Sec. 2. Findings
419 words·~2 min read·
/bill/117/s/4507/is/section-2·A research copy — for the controlling text, always check the official state or federal source. Not legal advice.
Congress finds the following: Throughout the COVID–19 pandemic criminal organizations, including international cybercrime rings and opportunistic foreign actors, exploited a national crisis to steal billions from American taxpayers. Fraud delayed legitimate payments to unemployed workers and turned thousands of Americans into unwitting identity theft victims. The size, scope, and severity of pandemic unemployment fraud is not fully known. The Labor Department’s Office of the Inspector General estimates that at least $163 billion of the $872.5 billion in Federal-State unemployment benefits paid during the pandemic could have been improperly paid, with a significant portion attributable to fraud.

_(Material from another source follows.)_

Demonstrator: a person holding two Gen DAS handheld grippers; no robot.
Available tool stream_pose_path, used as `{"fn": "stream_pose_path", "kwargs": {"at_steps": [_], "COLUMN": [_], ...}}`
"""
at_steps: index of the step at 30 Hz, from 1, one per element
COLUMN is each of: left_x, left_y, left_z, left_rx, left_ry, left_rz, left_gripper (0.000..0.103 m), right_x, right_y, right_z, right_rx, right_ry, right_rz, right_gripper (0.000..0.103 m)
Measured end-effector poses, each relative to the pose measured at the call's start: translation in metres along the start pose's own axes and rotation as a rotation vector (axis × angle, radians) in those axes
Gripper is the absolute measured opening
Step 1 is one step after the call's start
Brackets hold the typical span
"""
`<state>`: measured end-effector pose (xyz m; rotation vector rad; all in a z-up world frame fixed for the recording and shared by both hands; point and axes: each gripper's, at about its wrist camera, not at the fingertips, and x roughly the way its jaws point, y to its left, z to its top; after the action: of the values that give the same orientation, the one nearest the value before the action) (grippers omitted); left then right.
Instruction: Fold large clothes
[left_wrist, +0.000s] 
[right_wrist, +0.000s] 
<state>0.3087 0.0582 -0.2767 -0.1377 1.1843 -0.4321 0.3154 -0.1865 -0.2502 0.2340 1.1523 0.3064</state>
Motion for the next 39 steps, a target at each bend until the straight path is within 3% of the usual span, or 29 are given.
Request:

Just over $4 billion of these funds have been recovered. The White House has estimated an 18.71 percent improper payment rate in the Federal-State unemployment insurance program in fiscal year 2021. This estimate does not include improper payments made in the Pandemic Unemployment Assistance program, nor does it include the period of greatest fraudulent activity when generous $600 weekly Federal supplements made unemployment a lucrative target for fraudsters. According to the Government Accountability Office, from March 2020 through October 2021, 145 individuals pleaded guilty to Federal charges of defrauding unemployment insurance programs and Federal charges are pending against 250 individuals.
As of January 2022, the Labor Department’s Inspector General reported opening more than 31,000 investigative matters involving alleged unemployment fraud and reported that it assisted other Federal and State agencies in identifying and recovering more than $565 million in fraudulently stolen unemployment benefits. In California, State workforce officials confirmed they paid out fraudulent unemployment claims totaling $11 billion and identified another $20 billion in claims still under investigation.
The Pandemic Response Accountability Committee published a report compiling the results of investigations from 16 State auditors, finding $39 billion in pandemic unemployment fraud. There is growing evidence that criminal groups perpetrating unemployment fraud pose a threat to national security. According to the Department of Justice and U.S. Secret Service, a significant amount of fraud was driven by known transnational organized criminal networks, including cartels with origins in countries including China, Ghana, Nigeria, Romania, and Russia.
The Department of Justice reports that the International Organized Crime Intelligence Operations Center has referred a large number of unemployment fraud cases to the Federal Bureau of Investigation. The American people expect Congress to be an effective steward of taxpayer dollars and vigilant in pursuit and recovery of funds when taxpayer dollars are improperly paid. Congress has a responsibility to gain restitution for American taxpayers by ensuring aggressive identification, investigation, and prosecution of criminal fraud in pandemic unemployment programs.